Na quarta e última parte, “Late war”, temos, inicialmente, as dolorosas descrições do que é, para a narradora, a desconstrução de um relacionamento. Enxergamos, de perto, todas as fraturas expostas. Mas se engana quem pensa que esse romance é demasiadamente dolorido, ou mesmo, pessimista. Não é. Não completamente, pelo menos. Fazer com que o leitor enxergue o que foi vivido, sinta aquela dor, é também uma forma de demonstrar por onde se dá o início da reconstrução de Lia. Se “o humor é a delicadeza do desespero”, citação de Boris Vian que abre a última parte do romance, seguramente é também o pilar sobre o qual se constrói, ou se reconstrói, o alicerce para sustentar o porvir. E é bem possível que, sendo ainda tão jovem, o que estava por vir não seria pouco.

Quando perguntaram a James Joyce por que ele continuava a escrever sobre Dublin, embora não morasse mais lá há muitos anos, ele disse: “Para mim, eu sempre escrevo sobre Dublin porque se eu conseguir chegar ao coração de Dublin, eu posso chegar ao coração de todas as cidades do mundo. No particular está contido o universal”.

Talvez seja por aí que se deva compreender o romance de Vanessa Barbara. Narrativa construída em camadas, dialogando com diversas formas de mídia e aliado a uma narrativa singular, Operação impensável tem em sua gênese a universalidade porque dialoga com aquilo que todo ser humano adulto já viveu, se não pessoalmente, pelo menos das histórias dos outros. Romance tecido através da verve de uma autora sempre em busca de diferentes formas de se fazer entender, a história de Lia e Tito, entretanto, atinge o âmago não apenas por ser universal ou pelo poder de causar identificação, mas sobretudo porque ele insiste em nos lembrar que alguém que tinha tudo para envergar permanece lá, e é essa ideia de sobrevivência – e chega-se até a ser possível vislumbrar a possibilidade de superação, algo além do manter-se vivo – que se sedimenta no leitor: apesar das idas e vindas – inclusive de tempo e espaço no próprio romance – uma hora a gente vai. E termina por seguir adiante.

Freud dizia que família é uma fábrica de neuroses (embora essa afirmação se desse, essencialmente, no sentido da educação familiar a qual os membros das diversas gerações são expostos, e a carga que isso gera em cada um). Se cada um de nós já carrega as suas por toda uma vida, imagine se ver compelido a carregar as do Outro. Há um limite, é o que nos parece dizer Vanessa Barbara ao final de sua obra. Há um limite para tudo o que se carrega junto com quem supostamente caminha ao seu lado. Existe um momento em que carregar o fardo do outro se torna um inferno. E é nesse momento que se deve dar o direito ao grito de basta!, e se reinventar.
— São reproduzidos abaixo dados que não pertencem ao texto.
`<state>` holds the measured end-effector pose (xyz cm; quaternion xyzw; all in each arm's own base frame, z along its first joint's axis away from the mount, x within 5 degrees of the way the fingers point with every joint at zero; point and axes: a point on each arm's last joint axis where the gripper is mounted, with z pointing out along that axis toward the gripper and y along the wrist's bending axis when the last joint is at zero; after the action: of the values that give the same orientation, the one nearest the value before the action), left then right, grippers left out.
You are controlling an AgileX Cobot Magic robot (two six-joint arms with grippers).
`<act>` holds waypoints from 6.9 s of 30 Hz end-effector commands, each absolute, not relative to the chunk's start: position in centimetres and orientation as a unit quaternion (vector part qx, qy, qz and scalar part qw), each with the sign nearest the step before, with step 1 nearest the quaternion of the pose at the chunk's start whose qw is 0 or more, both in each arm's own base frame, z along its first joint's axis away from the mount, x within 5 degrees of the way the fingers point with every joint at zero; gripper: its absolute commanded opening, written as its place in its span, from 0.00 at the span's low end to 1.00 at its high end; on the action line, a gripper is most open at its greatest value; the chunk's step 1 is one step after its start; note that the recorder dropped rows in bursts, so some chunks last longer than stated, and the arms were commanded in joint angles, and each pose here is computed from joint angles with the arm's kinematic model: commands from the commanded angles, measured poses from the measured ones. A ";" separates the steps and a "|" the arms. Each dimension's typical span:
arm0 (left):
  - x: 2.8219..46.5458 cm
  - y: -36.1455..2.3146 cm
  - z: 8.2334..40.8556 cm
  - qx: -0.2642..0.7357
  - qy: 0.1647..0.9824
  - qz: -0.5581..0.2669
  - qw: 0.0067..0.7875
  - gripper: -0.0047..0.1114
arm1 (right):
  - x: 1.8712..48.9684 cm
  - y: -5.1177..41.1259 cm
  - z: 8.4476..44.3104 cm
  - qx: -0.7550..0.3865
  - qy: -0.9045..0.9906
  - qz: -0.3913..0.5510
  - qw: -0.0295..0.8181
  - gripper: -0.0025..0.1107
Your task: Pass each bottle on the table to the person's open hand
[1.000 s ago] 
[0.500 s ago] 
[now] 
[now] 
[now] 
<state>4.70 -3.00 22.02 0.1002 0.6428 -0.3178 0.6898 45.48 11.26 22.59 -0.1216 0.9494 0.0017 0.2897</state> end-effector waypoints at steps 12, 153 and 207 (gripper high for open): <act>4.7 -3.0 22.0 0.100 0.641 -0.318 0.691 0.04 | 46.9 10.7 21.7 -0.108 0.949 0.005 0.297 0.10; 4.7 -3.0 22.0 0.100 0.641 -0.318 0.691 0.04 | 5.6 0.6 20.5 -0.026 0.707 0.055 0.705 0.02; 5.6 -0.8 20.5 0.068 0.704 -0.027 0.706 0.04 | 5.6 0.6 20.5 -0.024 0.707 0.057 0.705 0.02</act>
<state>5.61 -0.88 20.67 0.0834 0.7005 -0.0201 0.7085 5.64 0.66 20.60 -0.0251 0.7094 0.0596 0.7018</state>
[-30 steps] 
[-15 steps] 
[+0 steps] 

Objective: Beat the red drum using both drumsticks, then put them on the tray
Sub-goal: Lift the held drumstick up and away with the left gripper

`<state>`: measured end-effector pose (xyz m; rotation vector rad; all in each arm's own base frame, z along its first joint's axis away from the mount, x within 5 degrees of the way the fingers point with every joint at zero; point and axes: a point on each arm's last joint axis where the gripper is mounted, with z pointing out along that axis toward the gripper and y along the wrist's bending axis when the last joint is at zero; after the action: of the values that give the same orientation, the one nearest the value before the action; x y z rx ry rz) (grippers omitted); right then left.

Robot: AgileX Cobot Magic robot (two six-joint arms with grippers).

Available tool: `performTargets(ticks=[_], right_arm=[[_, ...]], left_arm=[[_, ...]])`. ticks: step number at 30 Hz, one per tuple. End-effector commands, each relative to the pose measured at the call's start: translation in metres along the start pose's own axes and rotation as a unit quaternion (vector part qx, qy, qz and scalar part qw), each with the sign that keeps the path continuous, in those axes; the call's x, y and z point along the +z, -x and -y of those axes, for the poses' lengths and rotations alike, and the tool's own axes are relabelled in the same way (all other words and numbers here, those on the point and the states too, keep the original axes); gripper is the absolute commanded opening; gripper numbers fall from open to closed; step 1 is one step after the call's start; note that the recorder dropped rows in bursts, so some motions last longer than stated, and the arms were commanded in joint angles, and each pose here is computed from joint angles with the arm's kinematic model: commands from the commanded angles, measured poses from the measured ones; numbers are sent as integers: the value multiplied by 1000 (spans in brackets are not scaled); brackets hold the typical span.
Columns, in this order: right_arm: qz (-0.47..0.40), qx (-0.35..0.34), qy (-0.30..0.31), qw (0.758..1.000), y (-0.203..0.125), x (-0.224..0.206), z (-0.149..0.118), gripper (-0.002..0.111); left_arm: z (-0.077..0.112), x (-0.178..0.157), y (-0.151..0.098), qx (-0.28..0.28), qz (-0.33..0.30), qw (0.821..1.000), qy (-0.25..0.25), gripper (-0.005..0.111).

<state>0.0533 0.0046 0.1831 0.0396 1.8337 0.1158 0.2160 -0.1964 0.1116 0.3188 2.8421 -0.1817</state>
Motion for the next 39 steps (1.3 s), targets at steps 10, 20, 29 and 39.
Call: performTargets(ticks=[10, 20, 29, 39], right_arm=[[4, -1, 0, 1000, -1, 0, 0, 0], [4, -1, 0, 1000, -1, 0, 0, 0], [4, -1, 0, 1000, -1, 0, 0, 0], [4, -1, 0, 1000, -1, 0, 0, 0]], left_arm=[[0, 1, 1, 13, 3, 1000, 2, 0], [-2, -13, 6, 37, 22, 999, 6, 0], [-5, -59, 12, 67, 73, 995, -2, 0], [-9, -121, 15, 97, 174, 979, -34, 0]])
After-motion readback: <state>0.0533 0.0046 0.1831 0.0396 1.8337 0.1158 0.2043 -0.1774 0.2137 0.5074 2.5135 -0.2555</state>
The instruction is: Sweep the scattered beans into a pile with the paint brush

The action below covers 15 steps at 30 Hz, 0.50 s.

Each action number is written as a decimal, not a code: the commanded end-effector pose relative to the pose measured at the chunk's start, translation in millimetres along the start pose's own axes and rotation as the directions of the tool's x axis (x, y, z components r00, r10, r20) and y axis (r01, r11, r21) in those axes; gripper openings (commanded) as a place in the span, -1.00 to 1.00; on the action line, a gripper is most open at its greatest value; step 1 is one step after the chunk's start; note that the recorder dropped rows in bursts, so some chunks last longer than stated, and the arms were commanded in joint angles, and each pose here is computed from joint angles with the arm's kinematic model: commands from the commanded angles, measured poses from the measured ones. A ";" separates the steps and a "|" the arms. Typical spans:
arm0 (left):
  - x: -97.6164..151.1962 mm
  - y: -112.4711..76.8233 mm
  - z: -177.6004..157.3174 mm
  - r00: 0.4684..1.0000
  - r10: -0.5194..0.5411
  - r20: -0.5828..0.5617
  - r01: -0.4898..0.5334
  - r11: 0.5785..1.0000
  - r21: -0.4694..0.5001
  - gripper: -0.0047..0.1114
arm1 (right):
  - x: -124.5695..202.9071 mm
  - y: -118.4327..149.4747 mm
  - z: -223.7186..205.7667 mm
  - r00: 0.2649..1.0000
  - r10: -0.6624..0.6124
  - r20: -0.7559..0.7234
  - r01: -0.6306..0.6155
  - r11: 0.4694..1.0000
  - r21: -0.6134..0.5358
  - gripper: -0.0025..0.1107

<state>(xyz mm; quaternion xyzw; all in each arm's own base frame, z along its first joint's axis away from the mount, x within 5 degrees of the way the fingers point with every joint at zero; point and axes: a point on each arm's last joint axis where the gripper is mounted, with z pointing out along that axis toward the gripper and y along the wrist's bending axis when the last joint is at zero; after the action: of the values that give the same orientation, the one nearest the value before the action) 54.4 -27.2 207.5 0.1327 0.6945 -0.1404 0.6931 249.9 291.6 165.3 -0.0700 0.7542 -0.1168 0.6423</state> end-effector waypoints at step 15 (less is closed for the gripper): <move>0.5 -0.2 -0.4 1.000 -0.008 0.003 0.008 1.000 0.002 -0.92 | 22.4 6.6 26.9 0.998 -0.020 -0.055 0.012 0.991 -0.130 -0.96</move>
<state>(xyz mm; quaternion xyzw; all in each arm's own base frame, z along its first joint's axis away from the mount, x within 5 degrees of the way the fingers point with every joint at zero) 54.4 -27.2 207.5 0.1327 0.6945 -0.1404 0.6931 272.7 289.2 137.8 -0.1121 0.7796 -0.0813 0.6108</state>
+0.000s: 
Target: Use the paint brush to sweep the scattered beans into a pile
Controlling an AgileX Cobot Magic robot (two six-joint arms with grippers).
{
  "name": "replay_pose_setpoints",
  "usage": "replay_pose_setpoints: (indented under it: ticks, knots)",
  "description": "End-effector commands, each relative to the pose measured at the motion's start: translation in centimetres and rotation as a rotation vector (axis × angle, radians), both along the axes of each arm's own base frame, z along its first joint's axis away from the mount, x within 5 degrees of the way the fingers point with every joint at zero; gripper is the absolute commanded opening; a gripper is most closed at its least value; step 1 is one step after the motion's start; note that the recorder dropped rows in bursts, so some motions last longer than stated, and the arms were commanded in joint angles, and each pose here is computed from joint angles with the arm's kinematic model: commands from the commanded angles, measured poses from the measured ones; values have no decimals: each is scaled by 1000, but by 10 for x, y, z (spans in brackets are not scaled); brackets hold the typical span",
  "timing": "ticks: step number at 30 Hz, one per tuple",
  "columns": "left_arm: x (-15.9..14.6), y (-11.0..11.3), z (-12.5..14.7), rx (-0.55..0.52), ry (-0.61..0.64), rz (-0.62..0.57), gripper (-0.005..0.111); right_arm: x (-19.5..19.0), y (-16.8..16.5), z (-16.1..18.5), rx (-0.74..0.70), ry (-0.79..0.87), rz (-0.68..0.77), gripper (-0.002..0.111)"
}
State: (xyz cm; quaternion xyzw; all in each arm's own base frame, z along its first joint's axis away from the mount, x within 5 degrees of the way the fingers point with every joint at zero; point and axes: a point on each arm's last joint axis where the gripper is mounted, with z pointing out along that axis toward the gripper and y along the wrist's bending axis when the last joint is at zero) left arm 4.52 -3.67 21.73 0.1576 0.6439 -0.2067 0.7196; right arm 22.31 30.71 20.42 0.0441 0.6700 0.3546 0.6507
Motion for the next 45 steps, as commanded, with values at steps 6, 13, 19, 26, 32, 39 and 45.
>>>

Operação impensável não é uma típica história da Quadrilha do poema de Drummond. Aqui, Teresa realmente amava João. A hecatombe se dá porque, antes de se poder chegar a uma terceira pessoa, já haviam várias, e um João que não amava sequer a si mesmo.

É a partir da junção do quebra-cabeças formado por duas vidas que se interligam, que Vanessa Barbara nos entrega seu romance mais íntimo e mais visceral até agora. Se não há resposta fácil quando o assunto é o desejo, também não há quando a pergunta é E a partir daqui, para onde? O livro não traz respostas, mas dá um amplo significado ao exercício do amor, sobretudo do amor-próprio. Não o egoísta, mas aquele capaz de se refazer para enfrentar o seguinte, sem armas erguidas. Operação impensável se faz, assim, a um só tempo, um libelo à guerra e à paz. E, igualmente, um romance indispensável.